TASK INSTRUCTIONS => Quote word for word the lines below, beginning with the first and ending with the one that has "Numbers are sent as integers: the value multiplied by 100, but". Drop the pictures.

DATA FOR PROCESSING =>
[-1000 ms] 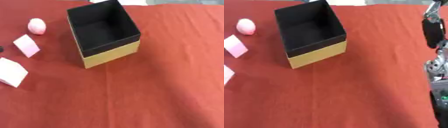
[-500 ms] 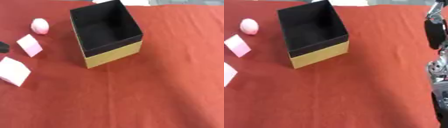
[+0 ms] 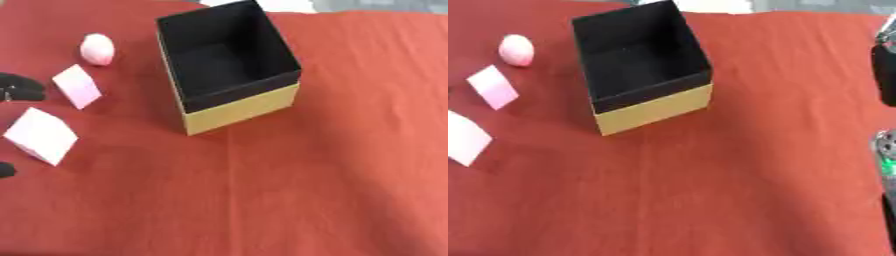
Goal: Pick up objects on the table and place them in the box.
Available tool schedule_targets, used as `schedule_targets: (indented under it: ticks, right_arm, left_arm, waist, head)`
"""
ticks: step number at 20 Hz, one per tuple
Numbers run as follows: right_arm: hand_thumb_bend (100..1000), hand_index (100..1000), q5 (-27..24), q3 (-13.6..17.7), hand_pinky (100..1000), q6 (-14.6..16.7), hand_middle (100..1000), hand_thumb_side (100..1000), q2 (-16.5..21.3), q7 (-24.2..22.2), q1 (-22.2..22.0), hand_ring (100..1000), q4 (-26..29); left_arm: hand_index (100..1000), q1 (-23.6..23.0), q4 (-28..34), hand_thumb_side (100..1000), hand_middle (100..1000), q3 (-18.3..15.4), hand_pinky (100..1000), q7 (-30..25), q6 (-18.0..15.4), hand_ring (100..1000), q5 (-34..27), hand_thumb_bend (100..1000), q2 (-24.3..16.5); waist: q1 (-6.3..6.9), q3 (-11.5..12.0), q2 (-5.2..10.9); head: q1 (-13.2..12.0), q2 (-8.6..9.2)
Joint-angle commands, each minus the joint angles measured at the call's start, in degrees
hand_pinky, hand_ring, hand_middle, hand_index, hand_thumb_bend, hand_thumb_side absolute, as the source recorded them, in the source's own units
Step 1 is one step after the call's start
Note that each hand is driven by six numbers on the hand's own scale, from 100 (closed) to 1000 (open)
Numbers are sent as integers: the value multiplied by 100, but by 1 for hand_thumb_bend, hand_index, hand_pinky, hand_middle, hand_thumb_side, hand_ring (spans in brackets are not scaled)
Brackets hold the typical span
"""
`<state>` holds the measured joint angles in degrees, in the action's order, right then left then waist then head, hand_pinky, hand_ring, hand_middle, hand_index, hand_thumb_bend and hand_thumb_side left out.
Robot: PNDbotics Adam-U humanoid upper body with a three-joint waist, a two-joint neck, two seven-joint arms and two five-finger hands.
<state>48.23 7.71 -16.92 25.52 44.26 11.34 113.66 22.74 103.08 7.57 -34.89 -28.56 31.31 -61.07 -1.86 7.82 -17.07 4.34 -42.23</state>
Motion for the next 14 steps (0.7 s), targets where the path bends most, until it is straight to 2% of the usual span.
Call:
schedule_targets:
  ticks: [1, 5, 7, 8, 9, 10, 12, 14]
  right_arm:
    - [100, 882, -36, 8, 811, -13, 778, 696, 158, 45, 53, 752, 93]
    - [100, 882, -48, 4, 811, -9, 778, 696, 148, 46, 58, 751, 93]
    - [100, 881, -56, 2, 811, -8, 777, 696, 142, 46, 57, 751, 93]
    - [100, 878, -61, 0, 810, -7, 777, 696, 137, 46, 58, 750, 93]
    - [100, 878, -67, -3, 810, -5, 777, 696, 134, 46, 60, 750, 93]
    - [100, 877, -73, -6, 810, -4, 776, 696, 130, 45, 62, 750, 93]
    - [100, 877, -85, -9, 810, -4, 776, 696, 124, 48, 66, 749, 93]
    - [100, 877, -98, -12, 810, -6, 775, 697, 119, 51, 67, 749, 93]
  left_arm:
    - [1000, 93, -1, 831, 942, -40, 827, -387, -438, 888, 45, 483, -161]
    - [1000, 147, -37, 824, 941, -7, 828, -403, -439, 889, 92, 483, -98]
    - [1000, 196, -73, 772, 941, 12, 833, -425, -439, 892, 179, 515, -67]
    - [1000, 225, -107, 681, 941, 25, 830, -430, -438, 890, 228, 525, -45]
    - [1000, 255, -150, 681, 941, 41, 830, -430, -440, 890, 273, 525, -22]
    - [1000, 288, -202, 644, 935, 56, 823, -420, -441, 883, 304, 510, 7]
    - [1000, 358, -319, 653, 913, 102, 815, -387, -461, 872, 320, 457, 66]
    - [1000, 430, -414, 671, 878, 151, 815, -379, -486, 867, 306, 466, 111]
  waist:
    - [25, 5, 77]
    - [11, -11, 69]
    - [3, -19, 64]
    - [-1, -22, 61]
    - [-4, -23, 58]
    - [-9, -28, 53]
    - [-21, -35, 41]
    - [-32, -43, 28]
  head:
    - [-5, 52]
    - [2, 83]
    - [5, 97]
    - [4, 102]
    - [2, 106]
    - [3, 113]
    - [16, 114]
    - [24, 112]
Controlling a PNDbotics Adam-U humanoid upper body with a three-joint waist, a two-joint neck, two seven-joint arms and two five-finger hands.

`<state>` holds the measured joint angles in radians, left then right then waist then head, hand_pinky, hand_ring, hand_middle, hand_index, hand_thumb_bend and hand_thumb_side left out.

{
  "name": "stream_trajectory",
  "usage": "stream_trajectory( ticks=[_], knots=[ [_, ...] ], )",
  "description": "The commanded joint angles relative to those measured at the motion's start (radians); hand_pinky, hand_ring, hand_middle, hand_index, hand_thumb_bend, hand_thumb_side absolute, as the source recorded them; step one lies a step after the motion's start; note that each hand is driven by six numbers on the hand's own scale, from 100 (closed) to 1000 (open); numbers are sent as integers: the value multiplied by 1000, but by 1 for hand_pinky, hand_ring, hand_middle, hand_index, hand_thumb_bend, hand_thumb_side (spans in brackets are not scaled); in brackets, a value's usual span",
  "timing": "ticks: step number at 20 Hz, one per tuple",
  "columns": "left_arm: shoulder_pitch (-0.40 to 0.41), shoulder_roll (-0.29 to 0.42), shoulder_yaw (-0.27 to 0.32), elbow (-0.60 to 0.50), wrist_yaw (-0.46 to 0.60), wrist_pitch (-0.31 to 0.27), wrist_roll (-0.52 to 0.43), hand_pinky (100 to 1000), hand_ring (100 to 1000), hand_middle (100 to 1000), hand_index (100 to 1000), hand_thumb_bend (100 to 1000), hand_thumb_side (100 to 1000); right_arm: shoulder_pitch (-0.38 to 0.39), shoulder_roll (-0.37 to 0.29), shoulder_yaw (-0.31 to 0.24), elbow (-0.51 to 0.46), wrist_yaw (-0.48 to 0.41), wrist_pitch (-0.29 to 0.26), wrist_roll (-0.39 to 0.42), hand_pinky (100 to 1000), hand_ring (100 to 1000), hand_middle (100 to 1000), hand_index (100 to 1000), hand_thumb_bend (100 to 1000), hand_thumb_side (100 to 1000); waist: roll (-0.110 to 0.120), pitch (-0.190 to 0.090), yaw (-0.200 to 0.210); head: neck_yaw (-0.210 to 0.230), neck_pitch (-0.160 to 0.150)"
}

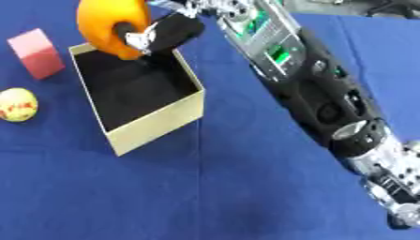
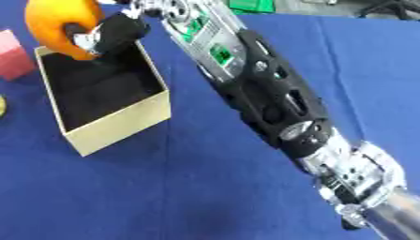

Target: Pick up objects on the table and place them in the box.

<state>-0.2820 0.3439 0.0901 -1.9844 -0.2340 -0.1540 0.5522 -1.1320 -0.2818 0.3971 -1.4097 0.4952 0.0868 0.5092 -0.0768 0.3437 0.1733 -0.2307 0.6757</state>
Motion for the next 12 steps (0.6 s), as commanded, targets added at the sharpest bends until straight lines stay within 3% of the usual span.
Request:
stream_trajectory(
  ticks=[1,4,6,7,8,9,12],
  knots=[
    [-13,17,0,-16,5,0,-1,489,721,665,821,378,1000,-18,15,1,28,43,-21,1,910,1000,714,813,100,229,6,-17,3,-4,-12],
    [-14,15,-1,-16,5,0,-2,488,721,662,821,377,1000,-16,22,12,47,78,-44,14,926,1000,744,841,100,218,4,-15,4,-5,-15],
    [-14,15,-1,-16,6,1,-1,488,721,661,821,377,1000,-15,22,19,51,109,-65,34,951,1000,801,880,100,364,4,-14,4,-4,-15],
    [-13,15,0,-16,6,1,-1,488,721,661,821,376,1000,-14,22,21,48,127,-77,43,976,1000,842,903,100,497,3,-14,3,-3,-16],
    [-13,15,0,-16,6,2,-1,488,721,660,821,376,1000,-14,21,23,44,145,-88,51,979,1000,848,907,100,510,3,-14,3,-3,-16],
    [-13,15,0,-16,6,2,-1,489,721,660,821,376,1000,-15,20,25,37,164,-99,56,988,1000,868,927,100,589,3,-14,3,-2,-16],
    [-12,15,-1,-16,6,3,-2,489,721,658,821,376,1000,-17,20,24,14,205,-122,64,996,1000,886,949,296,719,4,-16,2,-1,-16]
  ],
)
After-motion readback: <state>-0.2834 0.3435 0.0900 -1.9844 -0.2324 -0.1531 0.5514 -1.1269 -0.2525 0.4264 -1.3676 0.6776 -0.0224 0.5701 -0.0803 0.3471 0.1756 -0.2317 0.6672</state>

RESPONSE TO THIS EXERCISE =>
[-1000 ms] 
[-500 ms] 
[+0 ms] 
Goal: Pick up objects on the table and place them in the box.
Available tool schedule_targets, used as `schedule_targets: (indented under it: ticks, right_arm, left_arm, waist, head)`
"""
ticks: step number at 20 Hz, one per tuple
Numbers run as follows: right_arm: hand_thumb_bend (100..1000), hand_index (100..1000), q5 (-27..24), q3 (-13.6..17.7), hand_pinky (100..1000), q6 (-14.6..16.7), hand_middle (100..1000), hand_thumb_side (100..1000), q2 (-16.5..21.3), q7 (-24.2..22.2), q1 (-22.2..22.0), hand_ring (100..1000), q4 (-26..29); left_arm: hand_index (100..1000), q1 (-23.6..23.0), q4 (-28..34), hand_thumb_side (100..1000), hand_middle (100..1000), q3 (-18.3..15.4), hand_pinky (100..1000), q7 (-30..25), q6 (-18.0..15.4), hand_ring (100..1000), q5 (-34..27), hand_thumb_bend (100..1000), q2 (-24.3..16.5); waist: q1 (-6.3..6.9), q3 (-11.5..12.0), q2 (-5.2..10.9); head: q1 (-13.2..12.0), q2 (-8.6..9.2)
Joint-angle commands, each minus the joint angles measured at the call's start, in degrees
hand_pinky, hand_ring, hand_middle, hand_index, hand_thumb_bend, hand_thumb_side absolute, as the source recorded them, in the source's own units
Step 1 is one step after the call's start
Note that each hand is driven by six numbers on the hand's own scale, from 100 (closed) to 1000 (open)
Numbers are sent as integers: the value multiplied by 100, but by 1 for hand_thumb_bend, hand_index, hand_pinky, hand_middle, hand_thumb_side, hand_ring (spans in brackets are not scaled)

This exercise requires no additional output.